洪武七年,十月十七。
東海海面上,一支龐大的船隊正破浪西行。
船隊由三十余艘大小船只組成,其中五艘是裝載金銀的寶船,吃水很深,航行緩慢。其余是護航的戰船,桅桿上飄揚著大明旗幟。
朱栐站在主艦船頭,海風獵獵,吹動他身上的黑色披風。
身后,張武和陳亨侍立兩側。
“王爺,照這速度,再有五六日就能到寧波了。”張武望著西方說道。
朱栐點點頭,目光落在遠處海平線上。
離開倭國已近半月,船隊從石見港出發,經對馬海峽入東海,一路向西。
第一批運回大明的金銀,數量驚人。
光是佐渡金山出的黃金,就裝了整整兩艘船,每船三千箱,每箱百兩,合計六十萬兩。
石見銀山出的白銀更多,裝了三艘船,每船五千箱,每箱百兩,合計一百五十萬兩。
還有菱刈礦山出的金銀混合礦,裝了一船,約值白銀三十萬兩。
總計黃金六十萬兩,白銀一百八十萬兩,按大明市價,一兩黃金換十兩白銀,折合白銀七百八十萬兩。
這還只是第一批。
倭國三大金銀礦,剛剛開始大規模開采,往后每年都會有這樣規模的產出。
“表兄說,這些金銀運回去,爹肯定高興。”朱栐憨笑道。
陳亨接口道:“何止高興,陛下怕是做夢都要笑醒,咱們大明一年歲入才多少,這一趟就運回近八百萬兩,抵得上兩年國庫收入了。”
“有了這些金銀,朝廷能辦好多事。”張武也道。
朱栐望著海面,心中想著前世記憶。
他知道,歷史上大明后期財政困難,一個重要的原因就是缺銀。
倭國的石見銀山,在十六,十七世紀曾是世界上最大的銀礦之一,年產白銀數百萬兩,養活了整個西歐的殖民擴張。
這一世,這些白銀屬于大明了。
船隊繼續航行。
……
十月二十三,船隊抵達寧波港。
港口早已得到消息,浙江平章政事率眾官員在碼頭迎接。
船隊緩緩靠岸。
“臣浙江平章政事方國珍,恭迎吳王殿下凱旋。”方國珍率眾官員跪拜。
朱栐下船,擺手道:“免禮,金銀卸船,小心輕放,派兵看守,不得有失。
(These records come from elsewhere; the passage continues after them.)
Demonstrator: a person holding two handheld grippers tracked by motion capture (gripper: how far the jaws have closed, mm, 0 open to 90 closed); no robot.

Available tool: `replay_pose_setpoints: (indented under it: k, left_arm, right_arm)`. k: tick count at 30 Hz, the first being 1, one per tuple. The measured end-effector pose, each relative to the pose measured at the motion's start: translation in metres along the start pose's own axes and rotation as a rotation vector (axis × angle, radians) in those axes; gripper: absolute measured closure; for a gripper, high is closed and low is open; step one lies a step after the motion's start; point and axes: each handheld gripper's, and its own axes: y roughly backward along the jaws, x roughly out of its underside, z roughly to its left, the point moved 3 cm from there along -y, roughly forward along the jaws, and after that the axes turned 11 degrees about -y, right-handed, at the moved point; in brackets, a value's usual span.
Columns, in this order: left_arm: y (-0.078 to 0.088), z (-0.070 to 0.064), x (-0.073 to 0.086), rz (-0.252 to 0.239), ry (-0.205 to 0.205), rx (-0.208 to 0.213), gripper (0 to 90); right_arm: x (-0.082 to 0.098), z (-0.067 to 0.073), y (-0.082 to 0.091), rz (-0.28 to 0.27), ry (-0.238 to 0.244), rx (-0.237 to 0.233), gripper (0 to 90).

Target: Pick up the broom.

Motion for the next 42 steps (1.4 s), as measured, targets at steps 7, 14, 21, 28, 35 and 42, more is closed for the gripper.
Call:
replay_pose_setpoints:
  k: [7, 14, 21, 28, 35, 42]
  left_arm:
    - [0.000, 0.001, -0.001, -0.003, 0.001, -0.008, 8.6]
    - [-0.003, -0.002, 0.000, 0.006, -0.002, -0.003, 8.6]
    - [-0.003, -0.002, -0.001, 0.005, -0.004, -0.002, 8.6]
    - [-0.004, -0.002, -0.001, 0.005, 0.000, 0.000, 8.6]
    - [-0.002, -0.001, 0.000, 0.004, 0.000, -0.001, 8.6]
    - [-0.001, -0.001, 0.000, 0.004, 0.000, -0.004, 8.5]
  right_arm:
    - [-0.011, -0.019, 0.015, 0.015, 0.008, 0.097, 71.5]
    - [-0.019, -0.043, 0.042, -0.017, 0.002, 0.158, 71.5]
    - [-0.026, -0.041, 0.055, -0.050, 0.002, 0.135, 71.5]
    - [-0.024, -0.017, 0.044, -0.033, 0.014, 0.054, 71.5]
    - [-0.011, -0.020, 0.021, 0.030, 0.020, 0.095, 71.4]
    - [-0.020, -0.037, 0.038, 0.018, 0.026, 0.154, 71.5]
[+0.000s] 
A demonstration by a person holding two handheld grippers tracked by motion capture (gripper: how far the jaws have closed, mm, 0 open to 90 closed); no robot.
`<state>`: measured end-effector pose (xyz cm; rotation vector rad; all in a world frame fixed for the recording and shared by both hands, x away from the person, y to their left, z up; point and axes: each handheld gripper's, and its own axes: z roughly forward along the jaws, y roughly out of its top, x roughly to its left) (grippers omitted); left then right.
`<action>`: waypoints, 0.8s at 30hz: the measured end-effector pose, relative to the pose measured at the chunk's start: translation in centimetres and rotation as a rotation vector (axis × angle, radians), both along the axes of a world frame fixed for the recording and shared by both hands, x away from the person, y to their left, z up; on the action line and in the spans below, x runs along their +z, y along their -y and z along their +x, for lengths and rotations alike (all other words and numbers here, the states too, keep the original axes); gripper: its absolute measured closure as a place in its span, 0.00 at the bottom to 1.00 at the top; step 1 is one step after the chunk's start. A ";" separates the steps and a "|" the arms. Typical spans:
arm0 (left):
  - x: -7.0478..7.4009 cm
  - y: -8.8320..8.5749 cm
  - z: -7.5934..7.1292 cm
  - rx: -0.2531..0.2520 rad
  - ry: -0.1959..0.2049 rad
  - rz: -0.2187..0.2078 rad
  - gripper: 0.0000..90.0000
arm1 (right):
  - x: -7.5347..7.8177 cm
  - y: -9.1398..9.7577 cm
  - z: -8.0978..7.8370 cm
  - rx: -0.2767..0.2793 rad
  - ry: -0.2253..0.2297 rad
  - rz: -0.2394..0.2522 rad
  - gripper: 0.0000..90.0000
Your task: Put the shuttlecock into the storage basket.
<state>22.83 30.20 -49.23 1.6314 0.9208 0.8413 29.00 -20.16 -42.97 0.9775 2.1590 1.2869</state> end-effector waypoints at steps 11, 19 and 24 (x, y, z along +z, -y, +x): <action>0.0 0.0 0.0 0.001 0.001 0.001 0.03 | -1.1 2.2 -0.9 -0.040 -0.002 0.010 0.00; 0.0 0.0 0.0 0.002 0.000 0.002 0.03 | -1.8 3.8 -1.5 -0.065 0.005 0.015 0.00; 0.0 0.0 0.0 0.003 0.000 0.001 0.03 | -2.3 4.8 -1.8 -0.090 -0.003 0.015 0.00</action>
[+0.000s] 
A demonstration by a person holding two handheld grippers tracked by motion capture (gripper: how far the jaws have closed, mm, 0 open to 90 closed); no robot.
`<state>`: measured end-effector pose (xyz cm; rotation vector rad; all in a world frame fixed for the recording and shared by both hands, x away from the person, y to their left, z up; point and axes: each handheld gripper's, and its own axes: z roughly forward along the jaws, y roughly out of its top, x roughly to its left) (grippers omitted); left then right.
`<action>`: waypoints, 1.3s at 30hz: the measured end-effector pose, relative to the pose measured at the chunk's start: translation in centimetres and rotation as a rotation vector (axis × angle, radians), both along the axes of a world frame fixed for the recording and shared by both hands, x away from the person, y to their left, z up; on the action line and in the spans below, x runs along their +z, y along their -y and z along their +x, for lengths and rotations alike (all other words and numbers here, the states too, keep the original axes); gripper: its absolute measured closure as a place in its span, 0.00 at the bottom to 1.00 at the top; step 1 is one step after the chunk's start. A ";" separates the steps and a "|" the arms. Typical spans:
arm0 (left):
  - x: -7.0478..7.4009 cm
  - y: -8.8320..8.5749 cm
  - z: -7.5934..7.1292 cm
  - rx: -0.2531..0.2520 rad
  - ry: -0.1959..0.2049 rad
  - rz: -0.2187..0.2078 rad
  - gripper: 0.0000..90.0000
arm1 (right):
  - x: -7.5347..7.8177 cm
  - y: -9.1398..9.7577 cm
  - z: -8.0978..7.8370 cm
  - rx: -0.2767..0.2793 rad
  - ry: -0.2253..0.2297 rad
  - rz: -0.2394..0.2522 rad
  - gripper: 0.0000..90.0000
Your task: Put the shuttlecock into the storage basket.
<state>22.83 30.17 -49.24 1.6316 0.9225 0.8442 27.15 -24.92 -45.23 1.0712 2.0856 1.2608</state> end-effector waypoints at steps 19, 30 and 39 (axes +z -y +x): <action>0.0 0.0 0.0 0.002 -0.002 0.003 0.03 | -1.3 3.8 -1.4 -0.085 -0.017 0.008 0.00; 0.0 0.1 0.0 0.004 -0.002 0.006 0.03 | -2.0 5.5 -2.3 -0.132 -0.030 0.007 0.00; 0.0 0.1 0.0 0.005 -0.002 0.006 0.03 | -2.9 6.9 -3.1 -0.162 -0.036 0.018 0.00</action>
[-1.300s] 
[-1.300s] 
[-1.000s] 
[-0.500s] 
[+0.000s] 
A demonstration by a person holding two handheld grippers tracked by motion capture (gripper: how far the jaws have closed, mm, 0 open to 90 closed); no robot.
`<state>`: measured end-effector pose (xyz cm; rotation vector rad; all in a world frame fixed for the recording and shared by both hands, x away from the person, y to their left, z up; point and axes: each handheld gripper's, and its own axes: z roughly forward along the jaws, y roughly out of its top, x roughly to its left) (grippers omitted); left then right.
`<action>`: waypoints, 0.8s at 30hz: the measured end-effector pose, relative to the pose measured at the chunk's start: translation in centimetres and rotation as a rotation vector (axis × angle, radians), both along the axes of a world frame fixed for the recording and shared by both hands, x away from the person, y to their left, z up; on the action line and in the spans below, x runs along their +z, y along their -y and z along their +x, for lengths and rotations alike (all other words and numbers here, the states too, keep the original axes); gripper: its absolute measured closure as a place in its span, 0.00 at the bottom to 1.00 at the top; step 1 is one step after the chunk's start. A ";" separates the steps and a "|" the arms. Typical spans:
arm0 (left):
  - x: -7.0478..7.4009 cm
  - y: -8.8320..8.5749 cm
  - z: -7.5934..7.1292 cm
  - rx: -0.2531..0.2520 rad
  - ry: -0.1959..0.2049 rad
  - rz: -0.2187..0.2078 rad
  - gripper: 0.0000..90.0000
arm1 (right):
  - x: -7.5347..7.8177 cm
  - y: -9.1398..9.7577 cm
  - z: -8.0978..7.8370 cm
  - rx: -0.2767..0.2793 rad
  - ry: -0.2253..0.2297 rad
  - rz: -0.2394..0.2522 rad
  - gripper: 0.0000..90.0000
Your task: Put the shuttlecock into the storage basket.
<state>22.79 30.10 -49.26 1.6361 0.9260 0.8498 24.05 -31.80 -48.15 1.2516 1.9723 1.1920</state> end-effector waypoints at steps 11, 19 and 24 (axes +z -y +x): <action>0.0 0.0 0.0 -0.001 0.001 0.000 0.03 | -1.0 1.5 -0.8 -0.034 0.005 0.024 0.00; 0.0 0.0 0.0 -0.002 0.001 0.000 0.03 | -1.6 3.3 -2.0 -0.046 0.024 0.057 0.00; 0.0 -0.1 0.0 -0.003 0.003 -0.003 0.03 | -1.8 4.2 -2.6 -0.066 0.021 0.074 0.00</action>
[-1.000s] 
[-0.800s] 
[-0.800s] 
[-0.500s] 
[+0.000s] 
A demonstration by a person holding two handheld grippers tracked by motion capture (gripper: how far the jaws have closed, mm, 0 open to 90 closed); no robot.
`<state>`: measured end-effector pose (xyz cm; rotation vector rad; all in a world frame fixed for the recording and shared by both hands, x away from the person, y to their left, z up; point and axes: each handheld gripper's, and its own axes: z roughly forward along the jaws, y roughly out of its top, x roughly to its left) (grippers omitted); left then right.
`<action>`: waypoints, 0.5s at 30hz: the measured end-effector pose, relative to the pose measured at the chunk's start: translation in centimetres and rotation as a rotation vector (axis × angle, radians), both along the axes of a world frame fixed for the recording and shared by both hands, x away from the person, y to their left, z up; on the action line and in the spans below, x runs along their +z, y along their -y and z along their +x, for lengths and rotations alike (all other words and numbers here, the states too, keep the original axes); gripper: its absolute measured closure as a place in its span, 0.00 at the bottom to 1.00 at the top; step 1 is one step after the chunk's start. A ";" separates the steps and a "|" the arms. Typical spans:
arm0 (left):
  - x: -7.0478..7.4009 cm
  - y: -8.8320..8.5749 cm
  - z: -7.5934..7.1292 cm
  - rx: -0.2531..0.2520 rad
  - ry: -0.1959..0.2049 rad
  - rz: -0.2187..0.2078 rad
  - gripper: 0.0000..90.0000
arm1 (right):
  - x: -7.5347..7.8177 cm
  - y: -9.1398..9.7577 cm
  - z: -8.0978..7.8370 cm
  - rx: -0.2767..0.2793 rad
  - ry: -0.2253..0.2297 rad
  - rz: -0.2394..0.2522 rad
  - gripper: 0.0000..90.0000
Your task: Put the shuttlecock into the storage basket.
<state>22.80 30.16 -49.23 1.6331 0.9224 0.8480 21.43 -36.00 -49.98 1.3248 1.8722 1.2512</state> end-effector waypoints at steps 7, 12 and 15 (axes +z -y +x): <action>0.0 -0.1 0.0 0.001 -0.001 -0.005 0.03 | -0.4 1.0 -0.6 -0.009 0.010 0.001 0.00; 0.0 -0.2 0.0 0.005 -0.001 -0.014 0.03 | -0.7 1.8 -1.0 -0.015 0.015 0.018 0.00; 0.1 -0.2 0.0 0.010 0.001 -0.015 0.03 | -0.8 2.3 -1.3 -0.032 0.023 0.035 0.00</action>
”
“是!”方國珍應道,立即安排人手。
碼頭上,士兵列隊,開始卸貨。
一箱箱金銀從船上抬下,裝上早已準備好的馬車。
馬車都由四匹馬拉動,車軸加固,車輪包鐵。
每輛馬車裝二十箱,由十名士兵押送,緩緩駛往城內倉庫。
卸船持續了一整天。
傍晚,所有金銀入庫,倉庫外圍了三層守衛,日夜看守。
方國珍設宴為朱栐接風。
宴席上,朱栐簡單問了問浙江近況,沒多停留。
次日一早,他便率親兵隊啟程,快馬加鞭趕往應天。
金銀由方國珍帶人押送,隨后跟上。
...............
洪武七年,十月二十九。
一支龐大的船隊正溯江而上,為首的是一艘三層樓船,桅桿上懸掛著大明龍旗和吳王旗幟。
朱栐站在船頭,望著越來越近的應天碼頭。
晨光中,碼頭上旌旗招展,黑壓壓站滿了人。
“王爺,看!皇上和太子殿下都來了!”張武興奮地指著前方。
朱栐瞇眼望去。
碼頭上,朱元璋身穿明黃龍袍,頭戴翼善冠,正站在最前方。
朱標身著太子朝服,站在父親身側。文武百官分列兩旁,禁軍侍衛森嚴列隊。
更遠處,百姓人山人海,都來看凱旋大軍。
“靠岸。”朱栐下令。
船隊緩緩靠近碼頭,拋錨下碇。
跳板放下。
朱栐當先走下船,他今日特意穿上了吳王蟒袍,外罩黑色大氅。
半年征戰,讓他的臉龐更加棱角分明,眼神也更加銳利。
“兒臣朱栐,參見父皇!”朱栐走到朱元璋面前,單膝跪地。
“臣等參見皇上,吾皇萬歲萬歲萬萬歲!參見太子殿下,殿下千歲千歲千千歲!”身后眾將齊聲跪拜。
朱元璋上前一步,親手扶起朱栐,上下打量,眼中滿是欣慰道:“好!好!栐兒平安歸來,咱就放心了!”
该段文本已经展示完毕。